_Data for review_
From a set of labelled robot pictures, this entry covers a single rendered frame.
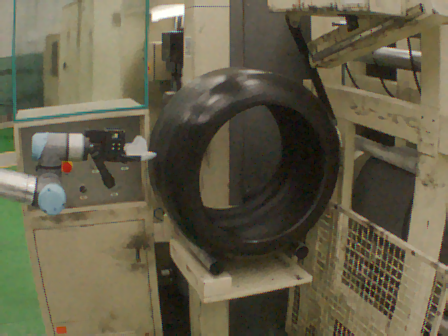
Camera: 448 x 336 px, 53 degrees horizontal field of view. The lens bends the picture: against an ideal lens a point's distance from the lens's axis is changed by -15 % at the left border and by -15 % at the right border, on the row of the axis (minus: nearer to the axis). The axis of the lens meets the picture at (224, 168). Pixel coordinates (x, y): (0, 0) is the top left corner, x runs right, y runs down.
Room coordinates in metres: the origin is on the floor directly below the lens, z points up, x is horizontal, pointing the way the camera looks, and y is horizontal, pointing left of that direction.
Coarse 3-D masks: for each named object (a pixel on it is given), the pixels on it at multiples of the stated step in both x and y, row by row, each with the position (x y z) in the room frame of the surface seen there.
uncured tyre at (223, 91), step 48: (192, 96) 1.38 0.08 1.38; (240, 96) 1.34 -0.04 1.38; (288, 96) 1.39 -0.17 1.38; (192, 144) 1.30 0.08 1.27; (288, 144) 1.69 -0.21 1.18; (336, 144) 1.46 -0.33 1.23; (192, 192) 1.29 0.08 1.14; (288, 192) 1.67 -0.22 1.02; (192, 240) 1.33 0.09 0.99; (240, 240) 1.34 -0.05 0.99; (288, 240) 1.40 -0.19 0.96
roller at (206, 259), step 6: (180, 234) 1.59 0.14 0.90; (186, 240) 1.53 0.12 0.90; (192, 246) 1.47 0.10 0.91; (198, 252) 1.42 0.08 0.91; (204, 252) 1.40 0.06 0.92; (204, 258) 1.37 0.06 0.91; (210, 258) 1.36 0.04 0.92; (216, 258) 1.35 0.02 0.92; (204, 264) 1.37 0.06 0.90; (210, 264) 1.33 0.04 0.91; (216, 264) 1.32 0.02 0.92; (222, 264) 1.33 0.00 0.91; (210, 270) 1.32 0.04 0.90; (216, 270) 1.32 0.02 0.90; (222, 270) 1.33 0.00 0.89
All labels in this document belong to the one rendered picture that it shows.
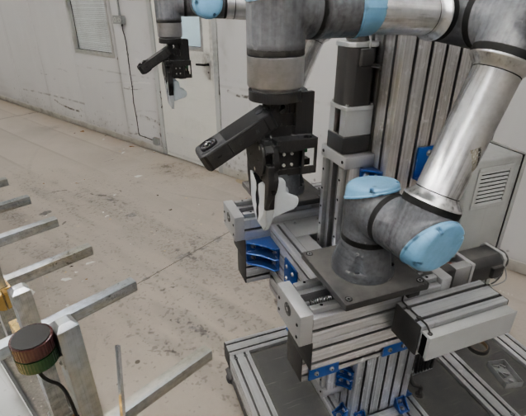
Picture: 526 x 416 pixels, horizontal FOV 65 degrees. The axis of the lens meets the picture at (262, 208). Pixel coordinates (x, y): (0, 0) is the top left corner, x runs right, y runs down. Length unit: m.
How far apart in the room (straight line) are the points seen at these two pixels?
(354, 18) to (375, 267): 0.57
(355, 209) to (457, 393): 1.21
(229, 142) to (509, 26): 0.52
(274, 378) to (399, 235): 1.16
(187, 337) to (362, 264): 1.54
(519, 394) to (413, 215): 1.36
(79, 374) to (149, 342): 1.59
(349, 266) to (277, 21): 0.61
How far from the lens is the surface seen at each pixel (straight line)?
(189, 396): 2.10
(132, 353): 2.33
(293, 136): 0.58
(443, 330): 1.06
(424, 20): 0.86
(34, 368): 0.73
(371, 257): 0.96
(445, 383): 1.99
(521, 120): 2.90
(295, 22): 0.53
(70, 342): 0.75
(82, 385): 0.81
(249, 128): 0.55
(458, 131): 0.83
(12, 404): 1.44
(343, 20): 0.58
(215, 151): 0.54
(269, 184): 0.56
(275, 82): 0.53
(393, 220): 0.85
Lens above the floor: 1.62
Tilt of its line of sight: 27 degrees down
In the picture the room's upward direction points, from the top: straight up

_Task prompt_
Extract all the entries word for word; omit any pictures.

_Answer for this exercise_
From a set of labelled robot pictures, this entry covers a single rendered frame.
Camera: 448 x 336 px, 53 degrees horizontal field of view. The lens bends the picture: against an ideal lens a point's distance from the lens's axis is changed by -15 % at the left border and by -15 % at the right border, on the row of the axis (minus: nearer to the axis). The axis of the lens meets the picture at (224, 168). Pixel coordinates (x, y): (0, 0) is the top left corner, x runs right, y runs down.
Room coordinates in metres: the origin is on the floor directly below the lens, z points up, x is horizontal, pointing the way the camera looks, and y is horizontal, pointing left of that direction.
Coarse 3-D masks: for each named object (a pixel on it is given), the pixels on it at multiples of the stated step in both x and y, row by row, each with the position (x y z) in the room frame of the surface seen there.
uncured tyre at (223, 91), step 48: (192, 96) 1.38 0.08 1.38; (240, 96) 1.34 -0.04 1.38; (288, 96) 1.39 -0.17 1.38; (192, 144) 1.30 0.08 1.27; (288, 144) 1.69 -0.21 1.18; (336, 144) 1.46 -0.33 1.23; (192, 192) 1.29 0.08 1.14; (288, 192) 1.67 -0.22 1.02; (192, 240) 1.33 0.09 0.99; (240, 240) 1.34 -0.05 0.99; (288, 240) 1.40 -0.19 0.96
roller at (206, 259), step 6: (180, 234) 1.59 0.14 0.90; (186, 240) 1.53 0.12 0.90; (192, 246) 1.47 0.10 0.91; (198, 252) 1.42 0.08 0.91; (204, 252) 1.40 0.06 0.92; (204, 258) 1.37 0.06 0.91; (210, 258) 1.36 0.04 0.92; (216, 258) 1.35 0.02 0.92; (204, 264) 1.37 0.06 0.90; (210, 264) 1.33 0.04 0.91; (216, 264) 1.32 0.02 0.92; (222, 264) 1.33 0.00 0.91; (210, 270) 1.32 0.04 0.90; (216, 270) 1.32 0.02 0.90; (222, 270) 1.33 0.00 0.89
All labels in this document belong to the one rendered picture that it shows.
Picture: 526 x 416 pixels, horizontal FOV 65 degrees. The axis of the lens meets the picture at (262, 208). Pixel coordinates (x, y): (0, 0) is the top left corner, x runs right, y runs down. Length unit: m.
How far apart in the room (straight line) are the points seen at these two pixels?
(354, 18) to (375, 267): 0.57
(355, 209) to (457, 393): 1.21
(229, 142) to (509, 26): 0.52
(274, 378) to (399, 235): 1.16
(187, 337) to (362, 264): 1.54
(519, 394) to (413, 215): 1.36
(79, 374) to (149, 342): 1.59
(349, 266) to (277, 21): 0.61
How far from the lens is the surface seen at each pixel (straight line)?
(189, 396): 2.10
(132, 353): 2.33
(293, 136): 0.58
(443, 330): 1.06
(424, 20): 0.86
(34, 368): 0.73
(371, 257): 0.96
(445, 383): 1.99
(521, 120): 2.90
(295, 22): 0.53
(70, 342): 0.75
(82, 385): 0.81
(249, 128): 0.55
(458, 131): 0.83
(12, 404): 1.44
(343, 20): 0.58
(215, 151): 0.54
(269, 184): 0.56
(275, 82): 0.53
(393, 220): 0.85
Lens above the floor: 1.62
Tilt of its line of sight: 27 degrees down
In the picture the room's upward direction points, from the top: straight up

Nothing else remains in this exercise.